Problem description – Please repeat exactly the lines below from the one containing "dark metal cup" down to the one containing "clear wine glass: (+10, +16, +1)", both included, and nothing else.

Records supplied –
+ + + +
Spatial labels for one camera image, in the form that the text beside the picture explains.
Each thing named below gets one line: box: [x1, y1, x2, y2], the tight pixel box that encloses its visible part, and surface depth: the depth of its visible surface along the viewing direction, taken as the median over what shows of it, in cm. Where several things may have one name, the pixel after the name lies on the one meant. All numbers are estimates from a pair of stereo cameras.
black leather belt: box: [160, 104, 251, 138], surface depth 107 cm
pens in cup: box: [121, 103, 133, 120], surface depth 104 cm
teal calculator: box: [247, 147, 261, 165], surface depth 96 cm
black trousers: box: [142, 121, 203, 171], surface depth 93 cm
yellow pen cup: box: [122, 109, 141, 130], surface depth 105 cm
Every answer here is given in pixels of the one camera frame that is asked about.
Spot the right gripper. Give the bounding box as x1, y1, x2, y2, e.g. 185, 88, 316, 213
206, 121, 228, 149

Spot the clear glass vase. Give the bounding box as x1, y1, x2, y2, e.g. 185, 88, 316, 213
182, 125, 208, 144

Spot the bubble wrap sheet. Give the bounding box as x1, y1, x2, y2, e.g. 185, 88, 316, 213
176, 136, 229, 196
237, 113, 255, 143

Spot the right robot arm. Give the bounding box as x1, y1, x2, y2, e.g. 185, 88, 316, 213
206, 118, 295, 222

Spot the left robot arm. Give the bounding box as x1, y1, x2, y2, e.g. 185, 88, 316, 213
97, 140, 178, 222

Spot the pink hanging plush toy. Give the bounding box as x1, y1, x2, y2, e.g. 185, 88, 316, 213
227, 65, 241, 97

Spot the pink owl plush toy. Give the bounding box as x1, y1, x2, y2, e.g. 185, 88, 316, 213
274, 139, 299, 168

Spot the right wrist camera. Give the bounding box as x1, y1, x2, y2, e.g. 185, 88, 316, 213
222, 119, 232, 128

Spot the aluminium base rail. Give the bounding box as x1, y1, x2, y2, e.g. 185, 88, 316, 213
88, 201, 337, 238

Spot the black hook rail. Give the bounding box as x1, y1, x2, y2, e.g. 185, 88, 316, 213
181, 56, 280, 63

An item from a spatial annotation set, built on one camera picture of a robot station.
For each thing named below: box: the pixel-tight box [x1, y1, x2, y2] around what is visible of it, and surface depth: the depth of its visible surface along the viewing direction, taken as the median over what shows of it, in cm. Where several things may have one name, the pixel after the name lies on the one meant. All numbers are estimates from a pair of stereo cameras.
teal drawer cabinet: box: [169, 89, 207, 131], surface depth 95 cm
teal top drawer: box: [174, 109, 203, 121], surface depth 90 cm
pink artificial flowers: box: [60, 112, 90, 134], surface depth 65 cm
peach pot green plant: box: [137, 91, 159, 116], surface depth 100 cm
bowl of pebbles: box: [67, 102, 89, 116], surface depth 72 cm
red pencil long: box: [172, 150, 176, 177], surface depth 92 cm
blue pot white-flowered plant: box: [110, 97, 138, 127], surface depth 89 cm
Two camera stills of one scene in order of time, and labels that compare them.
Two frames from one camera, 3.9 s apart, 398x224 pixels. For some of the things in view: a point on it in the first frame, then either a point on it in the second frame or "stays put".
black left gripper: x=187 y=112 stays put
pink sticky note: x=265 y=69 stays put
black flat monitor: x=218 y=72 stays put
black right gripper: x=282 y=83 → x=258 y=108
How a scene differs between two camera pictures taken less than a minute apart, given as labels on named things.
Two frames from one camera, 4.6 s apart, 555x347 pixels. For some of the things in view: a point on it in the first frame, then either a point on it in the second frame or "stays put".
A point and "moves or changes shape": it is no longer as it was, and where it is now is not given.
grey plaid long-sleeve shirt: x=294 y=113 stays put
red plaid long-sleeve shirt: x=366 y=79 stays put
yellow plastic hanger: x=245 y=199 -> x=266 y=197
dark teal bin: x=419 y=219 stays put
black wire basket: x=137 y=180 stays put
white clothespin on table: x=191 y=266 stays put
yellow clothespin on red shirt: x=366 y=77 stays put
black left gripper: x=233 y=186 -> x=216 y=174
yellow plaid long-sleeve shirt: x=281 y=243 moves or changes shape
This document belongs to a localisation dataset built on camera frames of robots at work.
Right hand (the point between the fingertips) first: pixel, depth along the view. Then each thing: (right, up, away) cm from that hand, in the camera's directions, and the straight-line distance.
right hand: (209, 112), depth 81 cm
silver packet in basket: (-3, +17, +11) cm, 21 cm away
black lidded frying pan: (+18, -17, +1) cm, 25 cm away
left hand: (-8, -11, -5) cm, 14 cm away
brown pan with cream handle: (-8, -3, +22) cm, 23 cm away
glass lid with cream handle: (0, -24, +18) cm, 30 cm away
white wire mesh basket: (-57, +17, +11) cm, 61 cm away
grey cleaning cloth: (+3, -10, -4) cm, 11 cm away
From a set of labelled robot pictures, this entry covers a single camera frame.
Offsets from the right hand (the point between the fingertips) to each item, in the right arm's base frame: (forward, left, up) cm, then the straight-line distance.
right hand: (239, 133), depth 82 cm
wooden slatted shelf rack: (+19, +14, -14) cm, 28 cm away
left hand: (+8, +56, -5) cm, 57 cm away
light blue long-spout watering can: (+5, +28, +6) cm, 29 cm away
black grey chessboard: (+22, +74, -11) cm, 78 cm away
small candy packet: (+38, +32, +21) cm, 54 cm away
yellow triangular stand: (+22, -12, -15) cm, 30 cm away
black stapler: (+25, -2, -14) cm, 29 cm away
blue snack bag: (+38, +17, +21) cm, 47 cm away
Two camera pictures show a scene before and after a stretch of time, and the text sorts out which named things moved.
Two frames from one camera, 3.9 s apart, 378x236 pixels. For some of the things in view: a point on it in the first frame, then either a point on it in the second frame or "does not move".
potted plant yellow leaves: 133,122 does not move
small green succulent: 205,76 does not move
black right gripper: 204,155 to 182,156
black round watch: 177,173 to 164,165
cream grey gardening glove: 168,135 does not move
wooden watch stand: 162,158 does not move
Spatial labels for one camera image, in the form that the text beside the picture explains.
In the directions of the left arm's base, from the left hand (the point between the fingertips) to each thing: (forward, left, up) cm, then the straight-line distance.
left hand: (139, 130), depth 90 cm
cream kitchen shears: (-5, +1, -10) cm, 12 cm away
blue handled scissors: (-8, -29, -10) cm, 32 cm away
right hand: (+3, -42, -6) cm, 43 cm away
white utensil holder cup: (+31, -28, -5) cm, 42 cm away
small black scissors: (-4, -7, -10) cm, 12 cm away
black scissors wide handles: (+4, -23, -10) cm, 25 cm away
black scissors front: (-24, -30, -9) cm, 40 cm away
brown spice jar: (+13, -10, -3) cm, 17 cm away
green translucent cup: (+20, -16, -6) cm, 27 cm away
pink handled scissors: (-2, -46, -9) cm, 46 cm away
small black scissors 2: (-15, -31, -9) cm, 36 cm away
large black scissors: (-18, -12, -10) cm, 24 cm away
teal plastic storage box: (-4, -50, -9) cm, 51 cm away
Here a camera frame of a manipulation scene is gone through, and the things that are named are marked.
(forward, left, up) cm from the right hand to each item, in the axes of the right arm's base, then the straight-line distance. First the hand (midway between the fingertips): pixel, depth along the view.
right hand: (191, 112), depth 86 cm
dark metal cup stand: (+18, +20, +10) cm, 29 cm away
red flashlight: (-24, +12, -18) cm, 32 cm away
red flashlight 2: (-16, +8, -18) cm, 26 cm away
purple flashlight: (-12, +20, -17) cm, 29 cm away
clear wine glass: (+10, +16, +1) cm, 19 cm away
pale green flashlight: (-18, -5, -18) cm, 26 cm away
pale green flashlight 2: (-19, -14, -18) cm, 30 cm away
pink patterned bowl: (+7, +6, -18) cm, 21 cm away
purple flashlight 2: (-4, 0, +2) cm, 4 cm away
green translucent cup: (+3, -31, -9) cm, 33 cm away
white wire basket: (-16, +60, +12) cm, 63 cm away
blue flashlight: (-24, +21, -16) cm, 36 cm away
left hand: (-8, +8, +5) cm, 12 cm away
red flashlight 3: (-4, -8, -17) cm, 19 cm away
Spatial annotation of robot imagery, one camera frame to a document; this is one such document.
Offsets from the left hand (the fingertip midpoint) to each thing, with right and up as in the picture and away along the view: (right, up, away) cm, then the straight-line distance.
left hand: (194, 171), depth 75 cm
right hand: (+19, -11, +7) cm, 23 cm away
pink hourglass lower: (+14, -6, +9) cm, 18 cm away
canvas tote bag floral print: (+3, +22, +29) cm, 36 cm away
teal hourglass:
+ + + +
Result below –
dark metal cup stand: (+18, +20, +10) cm, 29 cm away
red flashlight: (-24, +12, -18) cm, 32 cm away
red flashlight 2: (-16, +8, -18) cm, 26 cm away
purple flashlight: (-12, +20, -17) cm, 29 cm away
clear wine glass: (+10, +16, +1) cm, 19 cm away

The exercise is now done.